Activity: Return every line of the data below that includes the string "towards".

Data to use:
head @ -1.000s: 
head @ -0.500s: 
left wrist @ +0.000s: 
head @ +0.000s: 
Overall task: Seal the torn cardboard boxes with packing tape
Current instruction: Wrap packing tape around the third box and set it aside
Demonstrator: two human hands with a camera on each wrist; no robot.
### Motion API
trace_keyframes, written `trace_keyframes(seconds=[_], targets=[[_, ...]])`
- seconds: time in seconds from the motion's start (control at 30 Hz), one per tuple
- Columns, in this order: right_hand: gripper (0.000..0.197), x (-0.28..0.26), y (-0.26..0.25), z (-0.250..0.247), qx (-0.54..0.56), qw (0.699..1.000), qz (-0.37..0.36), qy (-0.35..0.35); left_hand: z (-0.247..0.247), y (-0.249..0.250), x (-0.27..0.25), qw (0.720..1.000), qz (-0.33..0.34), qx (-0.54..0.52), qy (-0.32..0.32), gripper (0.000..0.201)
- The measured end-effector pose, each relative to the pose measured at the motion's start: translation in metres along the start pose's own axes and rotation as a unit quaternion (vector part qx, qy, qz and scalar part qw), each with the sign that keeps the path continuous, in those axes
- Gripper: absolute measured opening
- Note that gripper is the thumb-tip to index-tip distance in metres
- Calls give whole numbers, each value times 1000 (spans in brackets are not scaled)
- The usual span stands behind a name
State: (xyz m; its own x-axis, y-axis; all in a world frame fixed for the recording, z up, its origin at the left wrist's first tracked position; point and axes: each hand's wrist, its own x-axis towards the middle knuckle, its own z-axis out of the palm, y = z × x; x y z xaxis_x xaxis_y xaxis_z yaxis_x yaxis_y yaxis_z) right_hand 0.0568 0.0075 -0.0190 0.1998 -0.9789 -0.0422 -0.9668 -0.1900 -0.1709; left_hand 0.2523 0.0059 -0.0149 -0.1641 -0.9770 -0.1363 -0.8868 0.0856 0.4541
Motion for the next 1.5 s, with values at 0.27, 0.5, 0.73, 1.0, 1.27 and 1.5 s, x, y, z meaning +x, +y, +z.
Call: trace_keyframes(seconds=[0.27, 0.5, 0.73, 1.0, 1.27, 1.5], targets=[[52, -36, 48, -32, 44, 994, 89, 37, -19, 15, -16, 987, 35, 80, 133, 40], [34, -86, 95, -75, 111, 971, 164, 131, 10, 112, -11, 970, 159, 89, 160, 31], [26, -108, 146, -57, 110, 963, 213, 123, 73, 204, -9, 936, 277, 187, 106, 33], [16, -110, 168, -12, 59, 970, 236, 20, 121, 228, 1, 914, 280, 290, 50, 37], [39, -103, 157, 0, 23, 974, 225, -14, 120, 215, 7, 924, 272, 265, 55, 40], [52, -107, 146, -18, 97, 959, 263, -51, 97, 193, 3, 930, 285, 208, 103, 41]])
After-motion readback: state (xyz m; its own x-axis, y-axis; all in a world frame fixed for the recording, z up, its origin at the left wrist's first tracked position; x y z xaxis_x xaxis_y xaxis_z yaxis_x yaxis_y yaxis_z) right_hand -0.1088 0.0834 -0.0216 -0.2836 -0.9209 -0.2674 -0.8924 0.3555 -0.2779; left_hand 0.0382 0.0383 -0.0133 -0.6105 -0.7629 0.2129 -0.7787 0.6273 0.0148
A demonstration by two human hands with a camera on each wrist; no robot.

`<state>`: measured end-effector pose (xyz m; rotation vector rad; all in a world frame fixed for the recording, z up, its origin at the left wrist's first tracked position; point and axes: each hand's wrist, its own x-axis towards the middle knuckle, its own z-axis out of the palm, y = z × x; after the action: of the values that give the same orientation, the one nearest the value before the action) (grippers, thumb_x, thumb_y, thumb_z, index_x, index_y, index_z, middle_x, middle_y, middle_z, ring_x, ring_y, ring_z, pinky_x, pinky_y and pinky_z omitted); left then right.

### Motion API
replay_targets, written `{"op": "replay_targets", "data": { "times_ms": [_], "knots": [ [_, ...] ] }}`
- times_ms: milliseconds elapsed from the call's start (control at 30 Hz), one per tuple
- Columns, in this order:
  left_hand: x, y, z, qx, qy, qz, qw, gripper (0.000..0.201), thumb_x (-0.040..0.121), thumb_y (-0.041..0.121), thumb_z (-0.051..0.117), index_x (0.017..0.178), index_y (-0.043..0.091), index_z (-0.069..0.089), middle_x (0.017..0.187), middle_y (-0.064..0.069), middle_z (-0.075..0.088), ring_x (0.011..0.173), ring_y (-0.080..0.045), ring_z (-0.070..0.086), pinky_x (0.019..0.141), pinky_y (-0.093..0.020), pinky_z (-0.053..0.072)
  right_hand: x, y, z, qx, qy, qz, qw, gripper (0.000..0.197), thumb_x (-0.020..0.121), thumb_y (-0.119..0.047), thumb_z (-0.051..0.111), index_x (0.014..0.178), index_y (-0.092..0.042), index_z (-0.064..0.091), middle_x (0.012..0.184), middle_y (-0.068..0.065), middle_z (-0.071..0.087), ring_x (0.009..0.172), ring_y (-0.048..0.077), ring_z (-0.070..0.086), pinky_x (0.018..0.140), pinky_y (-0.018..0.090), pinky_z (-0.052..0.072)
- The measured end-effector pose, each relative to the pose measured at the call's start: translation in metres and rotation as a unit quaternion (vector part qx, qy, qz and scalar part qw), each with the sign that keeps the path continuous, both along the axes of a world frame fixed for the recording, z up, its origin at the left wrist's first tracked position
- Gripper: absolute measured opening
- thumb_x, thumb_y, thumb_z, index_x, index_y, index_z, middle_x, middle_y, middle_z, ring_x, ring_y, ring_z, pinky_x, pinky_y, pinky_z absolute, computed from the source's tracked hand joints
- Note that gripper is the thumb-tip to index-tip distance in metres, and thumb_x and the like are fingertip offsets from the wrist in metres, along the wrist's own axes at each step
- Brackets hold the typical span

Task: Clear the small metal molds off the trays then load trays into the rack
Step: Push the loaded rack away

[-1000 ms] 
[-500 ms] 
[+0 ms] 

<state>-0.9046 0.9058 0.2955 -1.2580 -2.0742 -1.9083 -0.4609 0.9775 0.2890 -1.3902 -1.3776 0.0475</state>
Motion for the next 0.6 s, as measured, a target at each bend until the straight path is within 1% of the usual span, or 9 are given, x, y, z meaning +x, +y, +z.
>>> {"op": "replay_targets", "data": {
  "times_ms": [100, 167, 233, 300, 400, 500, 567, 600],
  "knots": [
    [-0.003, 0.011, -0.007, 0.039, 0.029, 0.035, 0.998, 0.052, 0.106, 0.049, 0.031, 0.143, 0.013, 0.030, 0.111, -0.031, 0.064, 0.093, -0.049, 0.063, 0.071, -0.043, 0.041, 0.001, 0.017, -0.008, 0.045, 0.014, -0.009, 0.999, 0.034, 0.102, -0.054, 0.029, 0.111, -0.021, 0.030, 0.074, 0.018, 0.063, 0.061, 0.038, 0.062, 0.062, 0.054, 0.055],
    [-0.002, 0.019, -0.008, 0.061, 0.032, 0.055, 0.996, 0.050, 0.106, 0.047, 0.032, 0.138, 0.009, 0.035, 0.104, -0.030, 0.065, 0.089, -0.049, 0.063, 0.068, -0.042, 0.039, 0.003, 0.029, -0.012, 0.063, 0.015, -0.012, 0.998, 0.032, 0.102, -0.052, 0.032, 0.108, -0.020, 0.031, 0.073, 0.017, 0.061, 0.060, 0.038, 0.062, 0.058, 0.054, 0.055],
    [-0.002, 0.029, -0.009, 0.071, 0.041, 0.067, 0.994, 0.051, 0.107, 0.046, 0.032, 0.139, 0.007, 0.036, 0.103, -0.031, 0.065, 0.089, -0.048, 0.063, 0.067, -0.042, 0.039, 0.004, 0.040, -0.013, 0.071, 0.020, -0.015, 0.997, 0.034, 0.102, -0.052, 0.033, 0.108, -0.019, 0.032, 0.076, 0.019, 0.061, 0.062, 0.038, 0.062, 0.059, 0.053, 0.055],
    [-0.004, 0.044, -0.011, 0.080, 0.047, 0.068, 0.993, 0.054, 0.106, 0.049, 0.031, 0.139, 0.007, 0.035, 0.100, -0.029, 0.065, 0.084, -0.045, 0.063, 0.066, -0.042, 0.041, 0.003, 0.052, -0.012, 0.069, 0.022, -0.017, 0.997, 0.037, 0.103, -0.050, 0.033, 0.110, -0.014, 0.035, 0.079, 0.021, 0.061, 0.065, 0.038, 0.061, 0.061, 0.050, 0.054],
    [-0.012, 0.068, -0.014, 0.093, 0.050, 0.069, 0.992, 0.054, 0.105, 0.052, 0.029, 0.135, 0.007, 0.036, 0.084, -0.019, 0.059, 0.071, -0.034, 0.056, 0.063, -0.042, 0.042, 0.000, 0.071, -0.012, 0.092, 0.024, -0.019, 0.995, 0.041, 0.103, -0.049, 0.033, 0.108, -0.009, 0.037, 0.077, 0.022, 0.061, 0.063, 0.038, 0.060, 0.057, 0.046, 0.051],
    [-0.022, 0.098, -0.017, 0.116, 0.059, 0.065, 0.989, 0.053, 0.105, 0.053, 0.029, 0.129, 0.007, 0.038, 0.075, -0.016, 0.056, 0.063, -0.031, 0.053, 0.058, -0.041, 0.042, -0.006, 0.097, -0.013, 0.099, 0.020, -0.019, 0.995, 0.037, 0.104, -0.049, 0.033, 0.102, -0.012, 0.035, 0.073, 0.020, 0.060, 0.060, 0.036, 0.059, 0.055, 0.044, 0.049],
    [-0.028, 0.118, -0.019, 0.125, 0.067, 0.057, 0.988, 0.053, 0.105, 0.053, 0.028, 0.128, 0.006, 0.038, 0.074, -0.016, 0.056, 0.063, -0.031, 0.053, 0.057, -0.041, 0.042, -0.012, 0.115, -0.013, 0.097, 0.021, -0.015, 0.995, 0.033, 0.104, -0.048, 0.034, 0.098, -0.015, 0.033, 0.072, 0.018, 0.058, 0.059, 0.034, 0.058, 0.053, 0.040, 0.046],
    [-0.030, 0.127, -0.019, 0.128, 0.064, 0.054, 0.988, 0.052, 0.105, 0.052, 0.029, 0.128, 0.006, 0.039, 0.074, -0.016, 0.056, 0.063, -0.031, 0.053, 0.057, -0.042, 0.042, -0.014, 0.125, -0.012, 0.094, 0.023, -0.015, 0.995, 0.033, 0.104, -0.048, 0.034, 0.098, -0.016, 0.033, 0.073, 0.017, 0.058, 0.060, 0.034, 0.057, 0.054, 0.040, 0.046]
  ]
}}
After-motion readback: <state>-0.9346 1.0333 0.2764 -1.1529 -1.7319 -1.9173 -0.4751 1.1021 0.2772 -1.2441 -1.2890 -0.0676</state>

Response for this exercise:
State: (xyz m; its own x-axis, y-axis; all in a world frame fixed for the recording, z up, its origin at the left wrist's first tracked position; point and axes: each hand's wrist, its own x-axis towards the middle knuckle, its own z-axis out of the palm, y = z × x; x y z xaxis_x xaxis_y xaxis_z yaxis_x yaxis_y yaxis_z) right_hand 0.0568 0.0075 -0.0190 0.1998 -0.9789 -0.0422 -0.9668 -0.1900 -0.1709; left_hand 0.2523 0.0059 -0.0149 -0.1641 -0.9770 -0.1363 -0.8868 0.0856 0.4541
`<state>`: measured end-effector pose (xyz m; rotation vector rad; all in a world frame fixed for the recording, z up, its origin at the left wrist's first tracked position; point and axes: each hand's wrist, its own x-axis towards the middle knuckle, its own z-axis out of the palm, y = z × x; after the action: of the values that give the same orientation, the one nearest the value before the action) (grippers, thumb_x, thumb_y, thumb_z, index_x, index_y, index_z, middle_x, middle_y, middle_z, ring_x, ring_y, ring_z, pinky_x, pinky_y and pinky_z omitted); left then right.

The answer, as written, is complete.